La semaine dernière, la Banque nationale suisse (BNS) a créé la surprise en décidant d’abandonner le cours plafond qu’elle avait fixé entre son franc et l’euro. A présent libre de ses mouvements, le franc suisse est brusquement remonté de 20 % face à l’euro et à d’autres devises, entraînant un krach de la Bourse qui craint que l’économie du pays soit lourdement handicapée par un franc trop fort.

Certains secteurs, très fortement dépendants de la clientèle étrangère, hurlent : l’horlogerie, les produits de luxe, les fabricants de machines de précision, le tourisme, etc.

Ce ne sont pas les seules victimes potentielles : des centaines de milliers de ménages polonais et hongrois ou des communes françaises, qui ont un crédit lié au franc parce qu’ils voulaient profiter de taux très bas, sont piégés. Dans les salles de marché, ceux qui avaient joué le franc à la baisse se mordent les doigts : Citigroup, Barclays et Deutsche Bank accuseraient à elles trois une perte cumulée de 500 millions d’euros. Certains estiment qu’au final, les pertes des banques pourraient se chiffrer en milliards.

A vrai dire, ce n’est pas la première fois que la Suisse, déboussolée par le monde d’après crise, prend une décision surprenante et contre-productive.

La Suisse. Ses chocolats, ses montagnes, ses banques, sa stabilité financière…. Ce dernier point, cependant, est désormais à revoir.

Voici quelques mois, les Helvètes avaient, lors d’une votation suscitée par un parti populiste, adopté à une courte majorité un texte limitant la libre circulation des personnes, à la fureur de l’Union européenne qui désire reconsidérer ses relations avec Berne. Une décision étonnante pour un pays qui est un des rares à afficher le quasi plein-emploi et dont l’industrie tire profit d’une main-d’oeuvre bon marché venant de l’étranger.

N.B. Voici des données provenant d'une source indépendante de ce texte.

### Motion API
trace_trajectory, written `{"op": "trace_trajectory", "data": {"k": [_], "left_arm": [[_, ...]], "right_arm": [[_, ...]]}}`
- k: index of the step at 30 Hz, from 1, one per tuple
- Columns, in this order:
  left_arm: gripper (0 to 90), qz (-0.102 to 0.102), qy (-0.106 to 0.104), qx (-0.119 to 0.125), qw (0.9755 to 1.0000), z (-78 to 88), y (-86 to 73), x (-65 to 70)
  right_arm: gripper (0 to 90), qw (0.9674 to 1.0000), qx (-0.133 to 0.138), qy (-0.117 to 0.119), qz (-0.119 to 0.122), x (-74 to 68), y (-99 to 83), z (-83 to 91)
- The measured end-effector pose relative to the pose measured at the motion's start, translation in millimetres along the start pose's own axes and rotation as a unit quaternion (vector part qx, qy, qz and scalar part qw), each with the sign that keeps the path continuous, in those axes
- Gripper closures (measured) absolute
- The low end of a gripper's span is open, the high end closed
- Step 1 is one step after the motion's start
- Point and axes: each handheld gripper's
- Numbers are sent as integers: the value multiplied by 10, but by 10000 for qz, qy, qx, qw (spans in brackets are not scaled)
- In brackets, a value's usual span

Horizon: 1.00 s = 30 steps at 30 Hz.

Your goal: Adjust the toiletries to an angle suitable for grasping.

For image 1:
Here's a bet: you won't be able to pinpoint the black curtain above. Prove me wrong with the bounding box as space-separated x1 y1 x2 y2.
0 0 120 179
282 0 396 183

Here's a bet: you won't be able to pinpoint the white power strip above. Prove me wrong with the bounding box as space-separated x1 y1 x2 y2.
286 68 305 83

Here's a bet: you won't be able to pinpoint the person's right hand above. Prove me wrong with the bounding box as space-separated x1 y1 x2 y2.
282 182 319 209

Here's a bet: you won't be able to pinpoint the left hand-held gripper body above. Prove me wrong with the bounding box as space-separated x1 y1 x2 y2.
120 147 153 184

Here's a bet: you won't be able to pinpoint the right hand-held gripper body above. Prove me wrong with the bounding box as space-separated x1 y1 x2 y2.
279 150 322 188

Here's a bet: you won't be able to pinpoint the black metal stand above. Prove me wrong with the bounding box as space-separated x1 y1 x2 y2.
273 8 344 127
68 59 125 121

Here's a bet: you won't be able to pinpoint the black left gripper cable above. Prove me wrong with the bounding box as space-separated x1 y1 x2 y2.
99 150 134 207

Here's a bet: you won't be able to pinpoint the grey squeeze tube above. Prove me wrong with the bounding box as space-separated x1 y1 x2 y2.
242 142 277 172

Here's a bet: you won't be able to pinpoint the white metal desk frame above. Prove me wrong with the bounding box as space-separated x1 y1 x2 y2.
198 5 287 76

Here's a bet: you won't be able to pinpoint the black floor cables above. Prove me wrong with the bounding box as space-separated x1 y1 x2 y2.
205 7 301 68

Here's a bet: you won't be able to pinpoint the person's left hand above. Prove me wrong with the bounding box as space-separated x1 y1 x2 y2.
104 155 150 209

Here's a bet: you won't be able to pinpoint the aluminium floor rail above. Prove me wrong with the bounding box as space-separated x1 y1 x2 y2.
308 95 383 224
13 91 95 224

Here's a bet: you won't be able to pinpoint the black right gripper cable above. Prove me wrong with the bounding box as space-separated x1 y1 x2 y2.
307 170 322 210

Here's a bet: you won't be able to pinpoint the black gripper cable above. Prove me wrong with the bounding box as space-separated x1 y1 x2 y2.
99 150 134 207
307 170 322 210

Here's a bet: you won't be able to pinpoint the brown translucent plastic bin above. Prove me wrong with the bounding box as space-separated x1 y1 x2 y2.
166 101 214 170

Tout aussi étonnant aujourd’hui : ce geste d’impuissance des autorités monétaires helvétiques. Dans un monde plus que jamais instable, où l’économie chinoise donne des signes de faiblesse, où l’euro se désagrège à mesure que le risque de déflation grandit et où les banques centrales sont désordonnées comme jamais (avec des robinets de liquidités qui se ferment aux Etats-Unis, qui s’ouvrent en Europe et qui continuent de couler à flots au Japon), le franc suisse était le Saint Graal. Les grands patrimoines s’y sont précipités, achetant des actifs libellés en devise helvétique, même si ceux-ci étaient assortis de taux négatifs. Mais le Graal est un calice d’une capacité limitée et sa recherche, nous dit la légende, n’est pas sans danger.

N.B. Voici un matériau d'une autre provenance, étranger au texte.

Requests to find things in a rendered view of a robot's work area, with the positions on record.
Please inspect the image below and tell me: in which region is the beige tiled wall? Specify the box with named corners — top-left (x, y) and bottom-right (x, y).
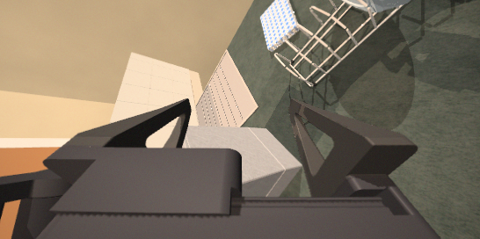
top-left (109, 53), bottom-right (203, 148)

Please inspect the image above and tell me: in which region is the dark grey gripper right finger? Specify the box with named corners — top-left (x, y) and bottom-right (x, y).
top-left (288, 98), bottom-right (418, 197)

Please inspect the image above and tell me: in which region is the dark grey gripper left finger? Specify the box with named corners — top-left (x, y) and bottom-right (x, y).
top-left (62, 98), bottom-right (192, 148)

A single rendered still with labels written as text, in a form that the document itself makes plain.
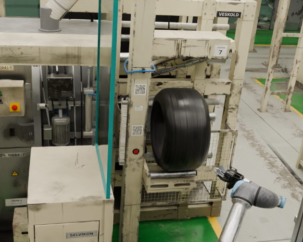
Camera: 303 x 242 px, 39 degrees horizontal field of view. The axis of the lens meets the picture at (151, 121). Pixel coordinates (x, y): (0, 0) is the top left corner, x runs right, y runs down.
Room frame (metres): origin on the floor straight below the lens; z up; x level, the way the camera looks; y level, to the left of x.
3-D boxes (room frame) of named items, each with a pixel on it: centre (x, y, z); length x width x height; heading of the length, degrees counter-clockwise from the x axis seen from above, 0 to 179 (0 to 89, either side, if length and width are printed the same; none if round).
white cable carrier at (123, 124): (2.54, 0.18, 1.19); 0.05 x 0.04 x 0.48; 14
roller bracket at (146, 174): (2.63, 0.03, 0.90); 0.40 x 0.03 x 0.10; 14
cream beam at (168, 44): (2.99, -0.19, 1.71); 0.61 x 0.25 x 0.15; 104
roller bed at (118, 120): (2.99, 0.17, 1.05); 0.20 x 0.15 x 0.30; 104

La demande exceptionnelle de francs a créé une pression de plus en plus insupportable. Ces trois dernières années, la BNS a multiplié les interventions sur le marché des changes, achetant de l’euro et vendant du franc. Mais ne pouvant accumuler indéfiniment des montagnes d’euros (le montant de ses réserves a été multiplié par 10 depuis fin 2011), et malgré ses propos vigoureux, elle a fini par craquer.

Le cas suisse est emblématique. Il témoigne du fait que dans un monde où rode la déflation, les repères se perdent. Les vertus d’hier sont les vices d’aujourd’hui. “La volonté d’économiser est désormais un frein à l’investissement, explique le prix Nobel d’économie Paul Krugman. La probité budgétaire mène à la stagnation. Et, dans le cas de la Suisse, posséder des banques sûres et une monnaie saine sont devenus des handicaps majeurs.” La gravité exceptionnelle de la crise est telle que même une banque centrale se trouve à présent impuissante à juguler des forces qui la dépassent. La Suisse montre par l’absurde qu’il est urgent de coordonner les politiques monétaires. Face aux déséquilibres actuels, un pays isolé ne peut rien. Même s’il est le plus riche de tous.